=== EXERCISE AIM ===
Only one stretch of the records below is wanted: the lines from the one holding "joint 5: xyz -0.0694" through the one holding "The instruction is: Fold". Return it exactly, both ends included.

=== PROVIDED DATA ===
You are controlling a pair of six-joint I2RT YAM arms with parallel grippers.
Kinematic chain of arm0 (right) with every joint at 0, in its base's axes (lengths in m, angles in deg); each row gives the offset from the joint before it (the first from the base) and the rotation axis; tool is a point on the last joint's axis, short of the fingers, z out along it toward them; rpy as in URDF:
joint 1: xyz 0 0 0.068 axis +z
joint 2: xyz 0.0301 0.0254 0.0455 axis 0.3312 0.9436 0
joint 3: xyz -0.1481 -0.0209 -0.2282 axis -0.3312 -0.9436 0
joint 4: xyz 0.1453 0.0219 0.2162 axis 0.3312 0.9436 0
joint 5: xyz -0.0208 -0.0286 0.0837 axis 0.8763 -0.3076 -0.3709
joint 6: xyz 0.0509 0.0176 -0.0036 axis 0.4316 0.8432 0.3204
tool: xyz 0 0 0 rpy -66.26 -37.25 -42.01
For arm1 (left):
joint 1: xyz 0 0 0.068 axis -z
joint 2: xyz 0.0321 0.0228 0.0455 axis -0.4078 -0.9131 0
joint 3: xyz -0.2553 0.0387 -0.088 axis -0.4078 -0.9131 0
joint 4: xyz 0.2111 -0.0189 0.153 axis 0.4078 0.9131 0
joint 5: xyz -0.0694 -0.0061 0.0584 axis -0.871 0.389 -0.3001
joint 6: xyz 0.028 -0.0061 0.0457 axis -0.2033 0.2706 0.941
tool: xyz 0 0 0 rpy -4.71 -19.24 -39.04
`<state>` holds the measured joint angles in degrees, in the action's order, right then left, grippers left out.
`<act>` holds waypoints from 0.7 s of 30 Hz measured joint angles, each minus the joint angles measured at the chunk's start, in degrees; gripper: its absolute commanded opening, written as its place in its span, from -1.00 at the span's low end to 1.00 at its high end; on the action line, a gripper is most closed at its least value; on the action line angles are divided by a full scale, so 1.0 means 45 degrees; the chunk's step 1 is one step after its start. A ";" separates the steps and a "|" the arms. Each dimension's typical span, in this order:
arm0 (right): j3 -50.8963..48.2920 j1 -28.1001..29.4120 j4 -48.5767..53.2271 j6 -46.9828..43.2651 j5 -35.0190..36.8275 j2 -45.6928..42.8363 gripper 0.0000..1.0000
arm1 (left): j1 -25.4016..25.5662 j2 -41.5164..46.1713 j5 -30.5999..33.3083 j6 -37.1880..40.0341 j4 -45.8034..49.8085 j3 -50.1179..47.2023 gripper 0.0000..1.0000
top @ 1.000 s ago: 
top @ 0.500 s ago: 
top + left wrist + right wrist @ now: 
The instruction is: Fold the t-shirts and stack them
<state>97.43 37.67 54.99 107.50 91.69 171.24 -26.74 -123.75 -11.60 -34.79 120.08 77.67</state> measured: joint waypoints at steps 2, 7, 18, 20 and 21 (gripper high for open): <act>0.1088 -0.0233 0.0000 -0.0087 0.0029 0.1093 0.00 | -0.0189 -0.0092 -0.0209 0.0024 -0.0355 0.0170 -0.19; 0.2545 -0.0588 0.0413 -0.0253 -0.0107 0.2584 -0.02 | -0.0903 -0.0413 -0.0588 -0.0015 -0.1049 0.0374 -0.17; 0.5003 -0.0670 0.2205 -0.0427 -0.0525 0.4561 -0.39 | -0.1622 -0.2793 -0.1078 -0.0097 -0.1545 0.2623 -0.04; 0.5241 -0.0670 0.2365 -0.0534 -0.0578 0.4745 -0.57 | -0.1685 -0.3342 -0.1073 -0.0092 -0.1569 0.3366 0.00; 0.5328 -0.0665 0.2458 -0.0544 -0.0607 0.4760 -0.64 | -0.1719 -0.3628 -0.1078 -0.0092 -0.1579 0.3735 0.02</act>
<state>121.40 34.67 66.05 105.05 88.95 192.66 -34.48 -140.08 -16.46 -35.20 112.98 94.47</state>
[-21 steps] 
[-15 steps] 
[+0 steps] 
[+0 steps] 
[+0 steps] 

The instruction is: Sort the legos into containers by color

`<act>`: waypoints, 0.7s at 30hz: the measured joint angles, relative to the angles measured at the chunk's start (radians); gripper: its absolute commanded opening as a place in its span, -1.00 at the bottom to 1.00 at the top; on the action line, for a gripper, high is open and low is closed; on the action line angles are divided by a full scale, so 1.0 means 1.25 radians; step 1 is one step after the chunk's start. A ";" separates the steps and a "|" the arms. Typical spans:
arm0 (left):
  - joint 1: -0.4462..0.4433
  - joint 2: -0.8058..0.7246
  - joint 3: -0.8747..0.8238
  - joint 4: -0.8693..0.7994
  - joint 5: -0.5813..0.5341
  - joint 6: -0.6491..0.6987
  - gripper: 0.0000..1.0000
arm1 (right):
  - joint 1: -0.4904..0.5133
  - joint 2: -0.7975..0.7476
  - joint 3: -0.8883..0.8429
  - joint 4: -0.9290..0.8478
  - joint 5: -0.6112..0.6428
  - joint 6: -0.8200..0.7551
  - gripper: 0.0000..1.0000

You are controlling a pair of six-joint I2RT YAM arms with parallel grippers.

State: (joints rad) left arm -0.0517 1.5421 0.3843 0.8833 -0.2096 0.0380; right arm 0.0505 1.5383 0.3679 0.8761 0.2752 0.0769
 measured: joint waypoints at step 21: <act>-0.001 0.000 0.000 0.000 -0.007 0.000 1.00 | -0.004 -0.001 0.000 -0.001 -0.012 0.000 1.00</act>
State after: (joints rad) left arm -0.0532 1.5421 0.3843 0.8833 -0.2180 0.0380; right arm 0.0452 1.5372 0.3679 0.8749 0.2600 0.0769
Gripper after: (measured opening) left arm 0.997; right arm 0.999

=== ANSWER BOX ===
joint 5: xyz -0.0694 -0.0061 0.0584 axis -0.871 0.389 -0.3001
joint 6: xyz 0.028 -0.0061 0.0457 axis -0.2033 0.2706 0.941
tool: xyz 0 0 0 rpy -4.71 -19.24 -39.04
`<state>` holds the measured joint angles in degrees, in the action's order, right then left, grippers left out.
`<act>` holds waypoints from 0.7 s of 30 Hz measured joint angles, each minus the joint angles measured at the chunk's start, in degrees; gripper: its absolute commanded opening, written as its place in its span, from -1.00 at the span's low end to 1.00 at its high end; on the action line, a gripper is most closed at its least value; on the action line angles are divided by a full scale, so 1.0 means 45 degrees; the chunk's step 1 is one step after its start. A ";" separates the steps and a "|" the arms. Each dimension's typical span, in this order:
arm0 (right): j3 -50.8963..48.2920 j1 -28.1001..29.4120 j4 -48.5767..53.2271 j6 -46.9828..43.2651 j5 -35.0190..36.8275 j2 -45.6928..42.8363 gripper 0.0000..1.0000
arm1 (left): j1 -25.4016..25.5662 j2 -41.5164..46.1713 j5 -30.5999..33.3083 j6 -37.1880..40.0341 j4 -45.8034..49.8085 j3 -50.1179..47.2023 gripper 0.0000..1.0000
top @ 1.000 s ago: 
top @ 0.500 s ago: 
top + left wrist + right wrist @ now: 
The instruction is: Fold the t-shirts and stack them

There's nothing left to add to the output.